De-Confinement and Clustering of Color Sources in Nuclear Collisions

TL;DR

This paper explores how color source clustering and percolation in high-energy nuclear collisions relate to QCD phase transitions, analyzing experimental data and thermodynamic properties to understand the initial collision stages.

Contribution

It introduces a framework connecting string percolation to QCD phase diagram and demonstrates its effectiveness in describing experimental results and thermodynamic quantities.

Findings

Color string clustering affects transverse momentum and multiplicity.

The model's thermodynamic predictions align with lattice QCD.

Shear viscosity to entropy ratio relates to trace anomaly.

Abstract

A brief introduction of the relationship of string percolation to the Quantum Chromo Dynamics (QCD) phase diagram is presented. The behavior of the Polyakov loop close to the critical temperature is studied in terms of the color fields inside the clusters of overlapping strings, which are produced in high energy hadronic collisions.
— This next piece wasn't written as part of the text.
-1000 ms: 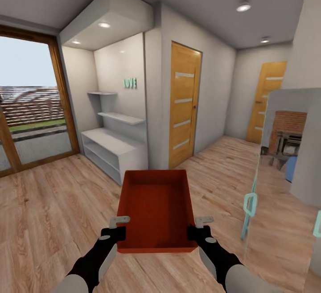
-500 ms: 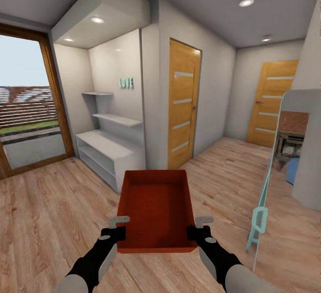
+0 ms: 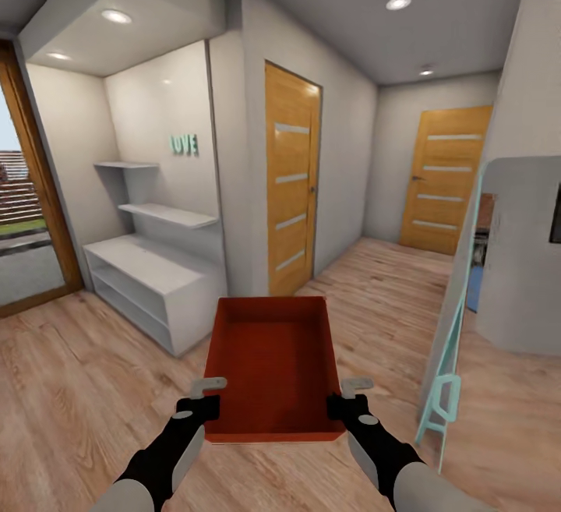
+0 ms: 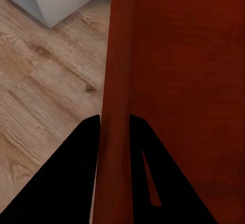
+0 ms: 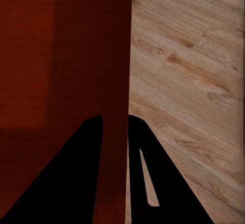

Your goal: Move the two storage containers from the living room to the garage. In the garage, place one container on the floor and stack the other container on top of it (either order is fine).

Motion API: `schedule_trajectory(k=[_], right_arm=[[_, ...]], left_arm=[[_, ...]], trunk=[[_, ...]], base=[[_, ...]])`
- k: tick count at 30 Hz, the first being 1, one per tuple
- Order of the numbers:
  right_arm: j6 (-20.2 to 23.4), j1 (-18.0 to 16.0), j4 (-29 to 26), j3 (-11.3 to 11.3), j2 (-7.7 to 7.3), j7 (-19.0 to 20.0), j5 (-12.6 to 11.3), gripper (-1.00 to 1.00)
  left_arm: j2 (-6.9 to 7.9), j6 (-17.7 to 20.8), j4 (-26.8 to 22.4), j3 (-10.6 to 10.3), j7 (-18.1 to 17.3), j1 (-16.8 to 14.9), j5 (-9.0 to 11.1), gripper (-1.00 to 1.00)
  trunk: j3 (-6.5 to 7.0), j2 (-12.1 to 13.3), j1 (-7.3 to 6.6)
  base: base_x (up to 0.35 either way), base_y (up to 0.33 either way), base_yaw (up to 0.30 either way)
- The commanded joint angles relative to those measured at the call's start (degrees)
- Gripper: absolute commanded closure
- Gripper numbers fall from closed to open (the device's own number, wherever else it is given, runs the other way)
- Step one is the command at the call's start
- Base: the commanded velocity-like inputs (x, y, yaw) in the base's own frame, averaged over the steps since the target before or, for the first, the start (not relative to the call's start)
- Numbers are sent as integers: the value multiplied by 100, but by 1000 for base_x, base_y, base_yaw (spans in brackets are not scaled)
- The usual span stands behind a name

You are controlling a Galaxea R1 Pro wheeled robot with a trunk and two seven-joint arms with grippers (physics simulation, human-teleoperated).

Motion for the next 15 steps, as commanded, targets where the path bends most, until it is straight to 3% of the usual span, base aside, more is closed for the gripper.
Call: schedule_trajectory(k=[1, 15], right_arm=[[-23, -8, 22, -95, -96, -49, -77, 100], [-23, -8, 23, -95, -105, -49, -77, 100]], left_arm=[[23, -17, -37, 86, 93, -3, -79, 100], [22, 4, -51, 86, 93, -3, -76, 100]], trunk=[[-7, -5, 4], [-7, -5, 4]], base=[[313, 183, -256], [306, 204, -256]])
The non-Abelian nature of the color fields implies an enhancement of the transverse momentum and a suppression of the multiplicities relative to the non overlapping case. The prediction of this framework are compared with experimental results from the SPS, RHIC and LHC for $pp$ and AA collisions. Rapidity distributions, probability distributions of transverse momentum and multiplicities, Bose-Einstein correlations, elliptic flow and ridge structures are used to evaluate these comparison. The thermodynamical quantities, the temperature, and energy density derived from RHIC and LHC data and Color String Percolation Model (CSPM) are used to obtain the shear viscosity to entropy density ratio ($\eta/s$). It was observed that the inverse of ($\eta/s$) represents the trace anomaly $\Delta =(\varepsilon-3P)/T^{4}$. Thus the percolation approach within CSPM can be successfully used to describe the initial stages in high energy heavy ion collisions in the soft region in high energy heavy ion collisions. The thermodynamical quantities, temperature and the equation of state are in agreement with the lattice QCD calculations. Thus the clustering of color sources has a clear physical basis although it cannot be deduced directly from QCD.